É tudo uma questão de escolha

28 de Setembro 2023

Guta Moura Guedes, presidente da associação cultural Experimenta, reflete sobre a cultura como um dos pilares da sustentabilidade.

Não há planeta B disponível para a nossa espécie, pelo menos não existe neste momento. Nem tão cedo haverá. Esta não é uma realidade nova, mas parece que só agora, ou há bem pouco tempo, a vemos. Chegámos tarde a esta consciencialização, como se tivéssemos andado absorvidos em demasia por aquilo que foi o básico da nossa sobrevivência e evolução, sem perder um segundo a pensar nas consequências das nossas decisões. Bruno Latour, filósofo, antropólogo e sociólogo, com um trabalho de grande significado sobre a relação entre a humanidade e o planeta Terra e, especificamente, sobre a forma como compreendemos a emergência climática, afirmou que “Não há um planeta adaptado à globalização”, explicando-nos que a separação existente entre o resultado da actividade humana e a natureza provoca uma impossibilidade real no que se refere ao entendimento das questões climáticas. A humanidade tem em si uma profunda iliteracia ecológica que é difícil fazer desaparecer, pois ela é fruto do desenho da espécie humana.

Ora pensemos então em cultura. Antes do mais, de que falamos quando falamos de cultura? Sabemos que é a totalidade dos costumes, das tradições, das crenças, dos padrões morais, das manifestações artísticas e intelectuais e de outras características que distinguem uma sociedade ou grupo social, como por exemplo quando falamos da cultura portuguesa ou da cultura africana. Mas é também o conjunto das características morais, intelectuais, artísticas e dos costumes ou tradições de um determinado povo, nação, período ou de um lugar específico, como a cultura helenística e cultura renascentista, ou a cultura minhota e a cultura londrina. E é ainda o conjunto das actividades e das instituições relacionadas com a produção de artefactos culturais e a sua divulgação, como por exemplo a actividade de um artista, de um músico, de um arquitecto ou designer ou de uma instituição como a Fundação Gulbenkian ou o Museu de Arte Moderna em Nova Iorque. É o que nos distingue, em última análise, dos outros animais e seres vivos. É aquilo que pode sustentar a evolução da espécie humana, no sentido de que sem cultura não há ética, compreensão, cidadania, respeito, sentido de bem comum, pensamento colectivo. Sem a consciência que a cultura traz não conseguiremos ser sustentáveis, seremos eternamente irresponsáveis.

Em 2010 a importância da cultura foi finalmente, pese embora de forma embaraçosamente tardia, reconhecida pela organização “United Cities and Local Governments”, que aprovou a indicativa política “Culture is the Fourth Pillar of Sustainable Development”, colocando-a a par da economia, ambiente e coesão social. A partir daí as Nações Unidas criam a directiva “Cultura e Desenvolvimento” focada na sua relação com seis áreas temáticas: redução da pobreza, educação, igualdade de género, cidades sustentáveis e urbanismo, ambiente e alterações climáticas, inclusão e reconciliação, num reconhecimento absoluto do valor transversal da cultura para a humanidade.

Sabemos que os ecossistemas naturais têm uma capacidade de regeneração, que infelizmente a nossa espécie não tem, algo que dá uma janela de optimismo e esperança para a recuperação dos enormes desequilíbrios que causámos e causamos ainda.
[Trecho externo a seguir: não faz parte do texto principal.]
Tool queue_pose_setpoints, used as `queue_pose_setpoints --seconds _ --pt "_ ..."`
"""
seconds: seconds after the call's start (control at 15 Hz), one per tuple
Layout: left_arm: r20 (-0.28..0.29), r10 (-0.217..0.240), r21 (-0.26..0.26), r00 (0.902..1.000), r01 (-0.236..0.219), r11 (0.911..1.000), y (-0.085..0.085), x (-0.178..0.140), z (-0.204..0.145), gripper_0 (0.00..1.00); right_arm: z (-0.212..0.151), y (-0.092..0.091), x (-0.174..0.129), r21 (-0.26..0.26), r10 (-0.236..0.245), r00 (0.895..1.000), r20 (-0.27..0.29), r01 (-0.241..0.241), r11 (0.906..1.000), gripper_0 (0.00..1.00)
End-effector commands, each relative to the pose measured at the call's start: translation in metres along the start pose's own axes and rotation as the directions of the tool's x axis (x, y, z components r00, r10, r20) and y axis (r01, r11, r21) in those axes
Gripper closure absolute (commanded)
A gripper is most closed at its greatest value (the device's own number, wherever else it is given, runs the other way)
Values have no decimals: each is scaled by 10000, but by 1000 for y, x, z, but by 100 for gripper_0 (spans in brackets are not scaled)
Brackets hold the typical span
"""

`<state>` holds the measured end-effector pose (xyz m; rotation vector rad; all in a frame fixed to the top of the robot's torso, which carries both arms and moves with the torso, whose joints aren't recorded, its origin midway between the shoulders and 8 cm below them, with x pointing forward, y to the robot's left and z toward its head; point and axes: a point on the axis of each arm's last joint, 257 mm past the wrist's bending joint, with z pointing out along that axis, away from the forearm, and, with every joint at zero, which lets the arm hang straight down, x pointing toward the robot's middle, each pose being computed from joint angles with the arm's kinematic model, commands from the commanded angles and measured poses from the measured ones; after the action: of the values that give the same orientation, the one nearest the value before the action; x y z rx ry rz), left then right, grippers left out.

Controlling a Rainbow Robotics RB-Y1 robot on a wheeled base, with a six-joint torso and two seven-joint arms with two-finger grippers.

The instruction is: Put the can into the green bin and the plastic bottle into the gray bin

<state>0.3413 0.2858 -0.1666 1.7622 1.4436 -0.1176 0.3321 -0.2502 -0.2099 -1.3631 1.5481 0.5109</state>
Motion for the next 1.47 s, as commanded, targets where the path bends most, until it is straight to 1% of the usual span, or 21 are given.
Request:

A “nave espacial Terra”, como a chamou em 1969 Buckminster Fuller, o pai da consciência planetária, poderá continuar sem nós e regenerar-se. Nós é que sem ela não iremos a lugar nenhum.  Em princípio estamos num momento histórico em que o investimento na cultura nos pode tornar a nós, humanos, capazes de evoluir nesta relação com o planeta que habitamos, num entendimento profundo sobre a natureza.

Para seguirmos o caminho da sustentabilidade, a escolha tem de ser esta.

 

Por Guta Moura Guedes, presidente da associação cultural Experimenta

 

Nota: Por vontade da autora, este texto não segue as regras do acordo ortográfico em vigor.

Sem a consciência que a cultura traz não conseguiremos ser sustentáveis, seremos eternamente irresponsáveis.